■ **Activity**: Each line of the records below that holds "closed" should be copied out.

Material to process Block Start

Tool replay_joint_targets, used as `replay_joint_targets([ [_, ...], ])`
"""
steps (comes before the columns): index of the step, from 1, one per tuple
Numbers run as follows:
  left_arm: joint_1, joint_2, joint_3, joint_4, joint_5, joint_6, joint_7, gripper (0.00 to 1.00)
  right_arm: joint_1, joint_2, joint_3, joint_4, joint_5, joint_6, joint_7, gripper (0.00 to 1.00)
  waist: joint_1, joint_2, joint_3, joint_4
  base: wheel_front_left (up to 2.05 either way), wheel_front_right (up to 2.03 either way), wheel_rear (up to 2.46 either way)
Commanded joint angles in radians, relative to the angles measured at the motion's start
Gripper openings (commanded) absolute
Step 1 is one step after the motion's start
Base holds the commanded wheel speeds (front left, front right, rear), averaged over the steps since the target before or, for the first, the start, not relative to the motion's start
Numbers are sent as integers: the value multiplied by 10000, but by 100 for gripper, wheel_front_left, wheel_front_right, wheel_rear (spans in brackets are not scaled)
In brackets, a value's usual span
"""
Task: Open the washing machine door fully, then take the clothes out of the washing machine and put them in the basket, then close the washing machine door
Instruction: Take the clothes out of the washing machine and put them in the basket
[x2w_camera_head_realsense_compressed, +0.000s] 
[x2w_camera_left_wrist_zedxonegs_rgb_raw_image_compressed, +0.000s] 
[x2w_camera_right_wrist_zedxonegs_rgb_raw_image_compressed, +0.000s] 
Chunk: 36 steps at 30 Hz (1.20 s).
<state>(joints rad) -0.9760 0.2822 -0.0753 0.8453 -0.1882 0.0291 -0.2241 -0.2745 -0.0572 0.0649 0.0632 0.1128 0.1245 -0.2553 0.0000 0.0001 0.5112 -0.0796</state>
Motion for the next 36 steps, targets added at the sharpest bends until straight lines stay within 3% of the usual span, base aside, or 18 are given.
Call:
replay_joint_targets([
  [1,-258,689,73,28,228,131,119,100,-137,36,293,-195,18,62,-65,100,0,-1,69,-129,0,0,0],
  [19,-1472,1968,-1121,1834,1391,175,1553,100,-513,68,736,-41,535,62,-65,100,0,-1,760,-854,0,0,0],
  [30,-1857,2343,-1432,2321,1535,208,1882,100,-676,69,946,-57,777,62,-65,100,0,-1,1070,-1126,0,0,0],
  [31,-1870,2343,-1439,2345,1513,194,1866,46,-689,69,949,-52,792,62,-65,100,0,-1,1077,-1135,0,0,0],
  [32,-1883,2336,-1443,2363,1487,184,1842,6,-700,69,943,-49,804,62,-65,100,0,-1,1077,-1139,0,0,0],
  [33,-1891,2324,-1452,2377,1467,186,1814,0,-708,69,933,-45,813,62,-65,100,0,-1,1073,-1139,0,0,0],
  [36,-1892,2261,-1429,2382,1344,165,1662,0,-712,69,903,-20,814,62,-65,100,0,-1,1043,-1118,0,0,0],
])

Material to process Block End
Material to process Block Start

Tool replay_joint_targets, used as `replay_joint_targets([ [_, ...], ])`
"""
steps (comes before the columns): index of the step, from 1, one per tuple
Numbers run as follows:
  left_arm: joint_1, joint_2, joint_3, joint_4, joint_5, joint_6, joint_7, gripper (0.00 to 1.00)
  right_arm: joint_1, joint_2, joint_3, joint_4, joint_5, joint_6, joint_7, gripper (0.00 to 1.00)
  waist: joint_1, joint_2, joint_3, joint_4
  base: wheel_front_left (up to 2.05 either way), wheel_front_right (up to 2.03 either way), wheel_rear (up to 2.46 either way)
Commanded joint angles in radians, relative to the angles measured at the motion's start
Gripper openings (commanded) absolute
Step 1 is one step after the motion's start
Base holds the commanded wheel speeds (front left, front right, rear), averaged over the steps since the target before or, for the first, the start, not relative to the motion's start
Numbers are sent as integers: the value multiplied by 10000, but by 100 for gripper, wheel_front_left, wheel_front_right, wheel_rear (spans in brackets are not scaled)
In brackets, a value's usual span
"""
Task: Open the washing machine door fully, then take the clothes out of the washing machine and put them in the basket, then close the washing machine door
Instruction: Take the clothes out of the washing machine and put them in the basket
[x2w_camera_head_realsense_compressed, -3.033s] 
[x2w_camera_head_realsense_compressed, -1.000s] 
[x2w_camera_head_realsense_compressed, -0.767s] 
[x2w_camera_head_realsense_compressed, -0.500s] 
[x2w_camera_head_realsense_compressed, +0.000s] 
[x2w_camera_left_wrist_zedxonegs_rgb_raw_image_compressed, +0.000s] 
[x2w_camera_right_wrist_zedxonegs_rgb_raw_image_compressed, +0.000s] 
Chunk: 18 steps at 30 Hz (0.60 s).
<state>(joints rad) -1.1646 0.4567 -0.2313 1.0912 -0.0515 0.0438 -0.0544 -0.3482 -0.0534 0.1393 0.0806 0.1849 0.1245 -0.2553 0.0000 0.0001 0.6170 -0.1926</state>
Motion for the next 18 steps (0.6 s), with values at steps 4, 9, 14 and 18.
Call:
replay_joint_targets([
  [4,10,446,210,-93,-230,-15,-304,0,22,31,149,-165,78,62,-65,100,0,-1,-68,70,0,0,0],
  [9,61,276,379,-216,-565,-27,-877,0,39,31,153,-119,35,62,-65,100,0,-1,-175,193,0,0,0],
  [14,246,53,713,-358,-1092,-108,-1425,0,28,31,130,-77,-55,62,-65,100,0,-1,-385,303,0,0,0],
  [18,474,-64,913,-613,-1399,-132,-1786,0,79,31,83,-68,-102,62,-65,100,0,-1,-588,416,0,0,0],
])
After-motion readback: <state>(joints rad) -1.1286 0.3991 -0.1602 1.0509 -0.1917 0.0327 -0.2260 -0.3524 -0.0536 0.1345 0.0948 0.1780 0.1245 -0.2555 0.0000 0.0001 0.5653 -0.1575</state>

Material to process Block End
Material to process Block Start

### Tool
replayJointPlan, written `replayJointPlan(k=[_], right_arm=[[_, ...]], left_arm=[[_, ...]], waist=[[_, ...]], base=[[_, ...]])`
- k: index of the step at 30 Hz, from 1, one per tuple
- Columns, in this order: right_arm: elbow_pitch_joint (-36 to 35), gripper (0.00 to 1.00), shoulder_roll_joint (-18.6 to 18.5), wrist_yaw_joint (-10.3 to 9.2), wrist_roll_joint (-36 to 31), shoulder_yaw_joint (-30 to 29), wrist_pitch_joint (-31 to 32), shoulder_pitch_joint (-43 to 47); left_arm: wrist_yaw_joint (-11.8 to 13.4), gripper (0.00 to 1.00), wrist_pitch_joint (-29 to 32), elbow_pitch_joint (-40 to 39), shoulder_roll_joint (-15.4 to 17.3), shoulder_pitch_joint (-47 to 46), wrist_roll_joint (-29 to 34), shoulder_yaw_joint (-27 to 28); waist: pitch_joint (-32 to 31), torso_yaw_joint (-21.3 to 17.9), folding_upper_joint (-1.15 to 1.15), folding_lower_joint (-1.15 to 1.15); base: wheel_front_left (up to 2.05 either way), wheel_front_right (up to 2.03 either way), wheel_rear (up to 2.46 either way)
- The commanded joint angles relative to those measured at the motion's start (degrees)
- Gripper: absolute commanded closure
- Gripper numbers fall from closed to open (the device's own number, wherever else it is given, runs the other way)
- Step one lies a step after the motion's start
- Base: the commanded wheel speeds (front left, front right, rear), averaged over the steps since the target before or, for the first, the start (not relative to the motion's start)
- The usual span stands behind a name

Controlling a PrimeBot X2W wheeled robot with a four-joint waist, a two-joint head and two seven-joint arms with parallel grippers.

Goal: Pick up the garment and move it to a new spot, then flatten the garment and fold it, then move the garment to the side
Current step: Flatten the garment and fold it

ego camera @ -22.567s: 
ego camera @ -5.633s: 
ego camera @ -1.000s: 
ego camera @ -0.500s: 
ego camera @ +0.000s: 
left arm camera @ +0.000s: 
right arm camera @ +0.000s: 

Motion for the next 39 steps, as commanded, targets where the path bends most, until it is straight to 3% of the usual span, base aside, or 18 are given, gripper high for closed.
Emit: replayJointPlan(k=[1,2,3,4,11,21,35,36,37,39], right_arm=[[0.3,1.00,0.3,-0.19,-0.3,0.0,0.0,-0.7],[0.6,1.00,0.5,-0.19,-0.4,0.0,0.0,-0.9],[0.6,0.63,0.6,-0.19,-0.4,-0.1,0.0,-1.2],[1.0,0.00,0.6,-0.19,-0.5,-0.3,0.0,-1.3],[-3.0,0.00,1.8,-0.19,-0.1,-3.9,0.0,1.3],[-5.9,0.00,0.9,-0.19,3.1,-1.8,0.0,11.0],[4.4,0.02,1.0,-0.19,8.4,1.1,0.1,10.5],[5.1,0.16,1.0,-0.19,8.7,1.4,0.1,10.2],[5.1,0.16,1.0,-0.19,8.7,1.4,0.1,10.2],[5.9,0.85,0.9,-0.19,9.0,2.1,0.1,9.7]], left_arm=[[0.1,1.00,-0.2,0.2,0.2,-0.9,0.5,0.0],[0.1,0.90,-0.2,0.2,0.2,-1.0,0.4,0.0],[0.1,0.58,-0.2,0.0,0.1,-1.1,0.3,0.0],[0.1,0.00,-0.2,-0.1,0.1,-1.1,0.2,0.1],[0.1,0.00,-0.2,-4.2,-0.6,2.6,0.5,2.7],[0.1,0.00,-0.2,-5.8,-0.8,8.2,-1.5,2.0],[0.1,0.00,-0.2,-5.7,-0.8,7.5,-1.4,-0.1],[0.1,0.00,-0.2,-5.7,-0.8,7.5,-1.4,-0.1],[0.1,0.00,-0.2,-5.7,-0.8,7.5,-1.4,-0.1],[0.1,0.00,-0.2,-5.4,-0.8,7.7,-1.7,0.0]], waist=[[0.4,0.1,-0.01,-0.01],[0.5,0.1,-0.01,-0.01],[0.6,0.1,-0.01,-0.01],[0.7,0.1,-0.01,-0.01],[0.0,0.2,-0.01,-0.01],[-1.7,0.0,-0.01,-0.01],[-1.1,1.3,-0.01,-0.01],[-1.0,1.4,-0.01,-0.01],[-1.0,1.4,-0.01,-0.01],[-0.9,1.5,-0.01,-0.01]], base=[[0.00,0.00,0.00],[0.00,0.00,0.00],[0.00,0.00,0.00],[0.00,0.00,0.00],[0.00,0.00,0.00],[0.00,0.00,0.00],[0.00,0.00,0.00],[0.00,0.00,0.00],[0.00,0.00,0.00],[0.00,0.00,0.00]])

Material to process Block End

■ **Completed task**:
- Gripper numbers fall from closed to open (the device's own number, wherever else it is given, runs the other way)
Motion for the next 39 steps, as commanded, targets where the path bends most, until it is straight to 3% of the usual span, base aside, or 18 are given, gripper high for closed.

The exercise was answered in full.